Before you ask, the ruling came down from a real judge in a real courtroom. It was not delivered via email by a prince who offered us millions of dollars if we could help him. Also, the reason for this ruling doesn’t even have anything to do with the fact that a single can of Coke has over nine teaspoons of sugar. It’s way scarier than that.
According to the lawsuit, the factory where the soda is made in Nigeria uses dangerous levels of both sunset yellow food dye and benzoic acid in the production of the drink. Both are known carcinogens that become even more harmful to the human body when combined with vitamin C. In their defense, Coca-Cola claims there’s no scientific basis for the ruling.
Nigeria isn’t the first government to raise a fuss over these chemicals. In Europe, they’ve flagged several Coca-Cola products including Fanta Orange, Fanta Lemon, Fanta Pineapple, Sprite, Coca-Cola, and soda water for containing both sunset yellow food dye and benzoic acid. Sunset yellow food dye helps give Coca-Cola products their color and benzoic acid is a preservative that inhibits the growth of warm weather microorganisms.
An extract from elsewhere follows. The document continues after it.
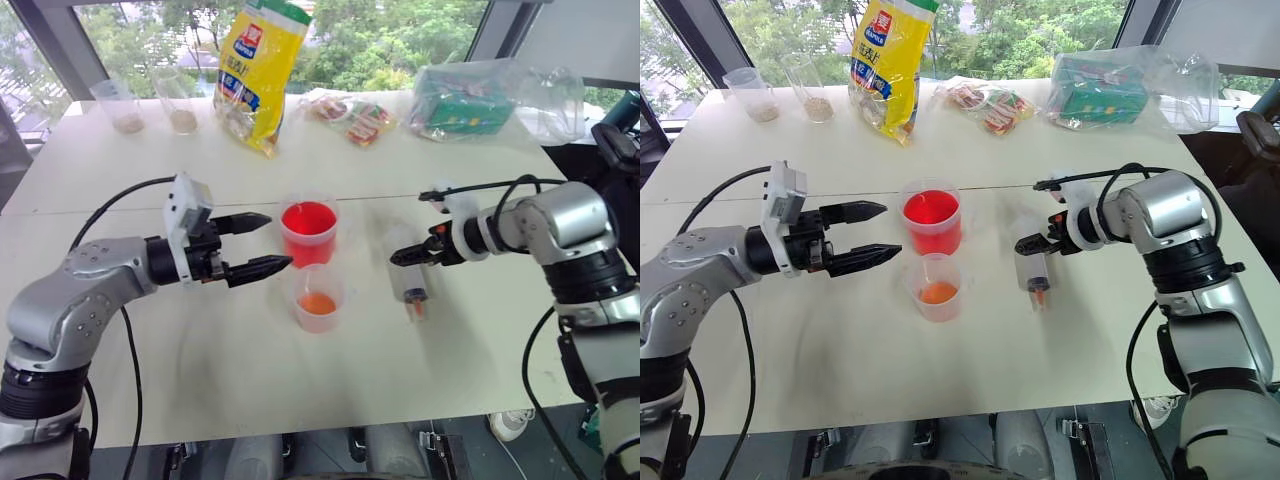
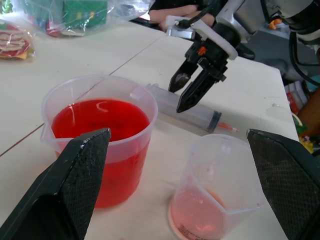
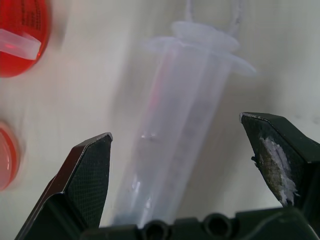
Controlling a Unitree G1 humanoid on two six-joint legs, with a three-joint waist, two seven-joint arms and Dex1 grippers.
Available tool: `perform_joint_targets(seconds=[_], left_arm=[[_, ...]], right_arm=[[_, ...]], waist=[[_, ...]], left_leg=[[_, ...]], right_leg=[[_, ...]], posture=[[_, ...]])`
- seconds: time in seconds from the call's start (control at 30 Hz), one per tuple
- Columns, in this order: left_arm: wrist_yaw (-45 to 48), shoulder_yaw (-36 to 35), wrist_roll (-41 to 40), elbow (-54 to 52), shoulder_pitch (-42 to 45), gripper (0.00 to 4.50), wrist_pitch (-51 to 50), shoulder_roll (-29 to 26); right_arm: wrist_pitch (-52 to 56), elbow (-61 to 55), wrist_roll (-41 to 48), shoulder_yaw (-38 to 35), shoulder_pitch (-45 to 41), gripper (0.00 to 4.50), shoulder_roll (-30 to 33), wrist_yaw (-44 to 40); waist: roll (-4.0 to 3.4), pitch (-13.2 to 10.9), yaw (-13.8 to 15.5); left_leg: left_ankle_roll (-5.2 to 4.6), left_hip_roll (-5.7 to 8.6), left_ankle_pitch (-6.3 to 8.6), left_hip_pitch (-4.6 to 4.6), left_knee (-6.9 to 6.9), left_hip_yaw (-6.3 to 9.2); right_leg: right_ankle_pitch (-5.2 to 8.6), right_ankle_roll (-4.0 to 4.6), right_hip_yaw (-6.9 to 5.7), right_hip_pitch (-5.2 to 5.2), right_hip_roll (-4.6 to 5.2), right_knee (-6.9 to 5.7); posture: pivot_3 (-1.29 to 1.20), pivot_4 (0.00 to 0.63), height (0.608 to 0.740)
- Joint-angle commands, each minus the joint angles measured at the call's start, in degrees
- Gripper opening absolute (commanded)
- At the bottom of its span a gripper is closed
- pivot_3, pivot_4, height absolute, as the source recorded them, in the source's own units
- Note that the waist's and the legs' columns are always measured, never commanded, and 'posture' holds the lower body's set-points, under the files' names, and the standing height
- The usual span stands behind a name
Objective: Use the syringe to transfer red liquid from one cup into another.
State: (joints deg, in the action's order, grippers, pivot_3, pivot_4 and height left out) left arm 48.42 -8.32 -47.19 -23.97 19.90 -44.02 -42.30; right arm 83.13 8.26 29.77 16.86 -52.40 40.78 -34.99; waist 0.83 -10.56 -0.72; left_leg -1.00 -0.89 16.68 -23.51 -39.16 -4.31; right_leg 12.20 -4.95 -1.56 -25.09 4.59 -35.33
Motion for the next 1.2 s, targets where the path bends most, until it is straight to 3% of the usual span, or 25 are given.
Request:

Here is Coca-Cola’s statemen on the issue:
“Recent claims that The Coca-Cola Company’s Fanta and Sprite beverages are unfit for consumption when combined with vitamin C are inaccurate and unsupported by science. All our products are safe and strictly adhere to regulations in the countries where they are sold while complying with our Company’s stringent global safety and quality standards.”